WHAT YOU SHOULD DO >> Write each entry out once more, please, precisely as shown.

DATA >>

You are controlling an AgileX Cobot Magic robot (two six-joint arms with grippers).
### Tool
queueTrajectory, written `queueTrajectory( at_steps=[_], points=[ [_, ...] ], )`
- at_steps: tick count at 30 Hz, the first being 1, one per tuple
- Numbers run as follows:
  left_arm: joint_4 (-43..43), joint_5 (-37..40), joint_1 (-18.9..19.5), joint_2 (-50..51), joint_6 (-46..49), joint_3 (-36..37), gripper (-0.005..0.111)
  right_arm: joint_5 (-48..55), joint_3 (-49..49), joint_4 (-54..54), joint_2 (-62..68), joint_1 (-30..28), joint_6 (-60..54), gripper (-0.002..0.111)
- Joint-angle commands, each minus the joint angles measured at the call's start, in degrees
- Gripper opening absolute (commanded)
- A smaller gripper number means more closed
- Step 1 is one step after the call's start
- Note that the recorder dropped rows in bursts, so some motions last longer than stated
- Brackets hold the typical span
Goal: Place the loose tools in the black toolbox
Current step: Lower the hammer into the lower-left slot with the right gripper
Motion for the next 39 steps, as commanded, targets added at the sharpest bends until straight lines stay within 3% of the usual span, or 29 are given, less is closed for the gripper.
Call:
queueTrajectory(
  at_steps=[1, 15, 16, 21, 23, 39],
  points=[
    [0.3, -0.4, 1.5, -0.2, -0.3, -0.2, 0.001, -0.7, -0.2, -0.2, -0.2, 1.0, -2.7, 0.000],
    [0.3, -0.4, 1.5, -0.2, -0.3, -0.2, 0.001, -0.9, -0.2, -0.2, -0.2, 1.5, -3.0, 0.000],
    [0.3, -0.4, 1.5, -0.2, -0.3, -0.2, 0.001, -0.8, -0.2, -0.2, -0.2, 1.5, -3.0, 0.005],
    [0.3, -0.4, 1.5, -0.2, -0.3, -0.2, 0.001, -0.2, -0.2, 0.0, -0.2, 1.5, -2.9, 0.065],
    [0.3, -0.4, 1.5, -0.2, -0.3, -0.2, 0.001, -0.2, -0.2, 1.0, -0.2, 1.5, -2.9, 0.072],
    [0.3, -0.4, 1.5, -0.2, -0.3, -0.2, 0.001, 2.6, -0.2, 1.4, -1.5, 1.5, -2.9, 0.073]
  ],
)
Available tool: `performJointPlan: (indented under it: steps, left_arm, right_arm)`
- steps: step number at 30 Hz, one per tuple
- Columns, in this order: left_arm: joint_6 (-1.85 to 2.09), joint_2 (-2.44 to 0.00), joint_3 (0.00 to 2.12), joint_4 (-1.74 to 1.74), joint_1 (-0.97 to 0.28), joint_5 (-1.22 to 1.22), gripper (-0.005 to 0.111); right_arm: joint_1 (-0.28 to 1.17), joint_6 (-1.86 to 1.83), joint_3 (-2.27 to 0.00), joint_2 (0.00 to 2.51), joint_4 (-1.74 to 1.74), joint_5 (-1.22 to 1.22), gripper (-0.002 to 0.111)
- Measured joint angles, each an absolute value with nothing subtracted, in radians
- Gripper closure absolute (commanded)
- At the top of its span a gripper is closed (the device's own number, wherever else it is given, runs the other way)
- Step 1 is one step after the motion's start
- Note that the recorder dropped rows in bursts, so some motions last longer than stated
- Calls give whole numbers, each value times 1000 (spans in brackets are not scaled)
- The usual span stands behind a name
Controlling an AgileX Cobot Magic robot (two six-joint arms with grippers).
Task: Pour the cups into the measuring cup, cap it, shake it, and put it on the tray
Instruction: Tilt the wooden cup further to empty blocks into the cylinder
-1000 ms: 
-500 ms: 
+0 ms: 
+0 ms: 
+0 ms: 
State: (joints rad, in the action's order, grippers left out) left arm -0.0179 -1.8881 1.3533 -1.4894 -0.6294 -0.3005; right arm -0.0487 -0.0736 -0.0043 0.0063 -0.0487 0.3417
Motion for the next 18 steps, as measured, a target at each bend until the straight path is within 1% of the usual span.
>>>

SOLUTION TO THIS TASK >>
You are controlling an AgileX Cobot Magic robot (two six-joint arms with grippers).
### Tool
queueTrajectory, written `queueTrajectory( at_steps=[_], points=[ [_, ...] ], )`
- at_steps: tick count at 30 Hz, the first being 1, one per tuple
- Numbers run as follows:
  left_arm: joint_4 (-43..43), joint_5 (-37..40), joint_1 (-18.9..19.5), joint_2 (-50..51), joint_6 (-46..49), joint_3 (-36..37), gripper (-0.005..0.111)
  right_arm: joint_5 (-48..55), joint_3 (-49..49), joint_4 (-54..54), joint_2 (-62..68), joint_1 (-30..28), joint_6 (-60..54), gripper (-0.002..0.111)
- Joint-angle commands, each minus the joint angles measured at the call's start, in degrees
- Gripper opening absolute (commanded)
- A smaller gripper number means more closed
- Step 1 is one step after the call's start
- Note that the recorder dropped rows in bursts, so some motions last longer than stated
- Brackets hold the typical span
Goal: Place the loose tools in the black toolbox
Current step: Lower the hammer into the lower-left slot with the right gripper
Motion for the next 39 steps, as commanded, targets added at the sharpest bends until straight lines stay within 3% of the usual span, or 29 are given, less is closed for the gripper.
Call:
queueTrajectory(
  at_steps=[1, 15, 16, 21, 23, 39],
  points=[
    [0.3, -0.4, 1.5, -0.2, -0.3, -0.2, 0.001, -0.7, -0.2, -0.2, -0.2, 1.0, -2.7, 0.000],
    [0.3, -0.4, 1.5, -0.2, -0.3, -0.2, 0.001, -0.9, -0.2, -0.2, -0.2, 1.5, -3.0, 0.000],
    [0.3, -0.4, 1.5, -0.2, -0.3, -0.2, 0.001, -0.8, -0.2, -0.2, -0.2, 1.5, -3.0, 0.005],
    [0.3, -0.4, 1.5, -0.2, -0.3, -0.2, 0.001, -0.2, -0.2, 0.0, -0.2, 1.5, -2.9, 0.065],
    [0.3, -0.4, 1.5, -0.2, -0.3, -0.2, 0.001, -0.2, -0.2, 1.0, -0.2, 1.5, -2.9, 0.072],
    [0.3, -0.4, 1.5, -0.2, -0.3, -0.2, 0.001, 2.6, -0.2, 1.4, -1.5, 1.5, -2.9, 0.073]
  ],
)
Available tool: `performJointPlan: (indented under it: steps, left_arm, right_arm)`
- steps: step number at 30 Hz, one per tuple
- Columns, in this order: left_arm: joint_6 (-1.85 to 2.09), joint_2 (-2.44 to 0.00), joint_3 (0.00 to 2.12), joint_4 (-1.74 to 1.74), joint_1 (-0.97 to 0.28), joint_5 (-1.22 to 1.22), gripper (-0.005 to 0.111); right_arm: joint_1 (-0.28 to 1.17), joint_6 (-1.86 to 1.83), joint_3 (-2.27 to 0.00), joint_2 (0.00 to 2.51), joint_4 (-1.74 to 1.74), joint_5 (-1.22 to 1.22), gripper (-0.002 to 0.111)
- Measured joint angles, each an absolute value with nothing subtracted, in radians
- Gripper closure absolute (commanded)
- At the top of its span a gripper is closed (the device's own number, wherever else it is given, runs the other way)
- Step 1 is one step after the motion's start
- Note that the recorder dropped rows in bursts, so some motions last longer than stated
- Calls give whole numbers, each value times 1000 (spans in brackets are not scaled)
- The usual span stands behind a name
Controlling an AgileX Cobot Magic robot (two six-joint arms with grippers).
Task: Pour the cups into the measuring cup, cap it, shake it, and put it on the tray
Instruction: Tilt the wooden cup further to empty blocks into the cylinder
-1000 ms: 
-500 ms: 
+0 ms: 
+0 ms: 
+0 ms: 
State: (joints rad, in the action's order, grippers left out) left arm -0.0179 -1.8881 1.3533 -1.4894 -0.6294 -0.3005; right arm -0.0487 -0.0736 -0.0043 0.0063 -0.0487 0.3417
Motion for the next 18 steps, as measured, a target at each bend until the straight path is within 1% of the usual span.
>>>

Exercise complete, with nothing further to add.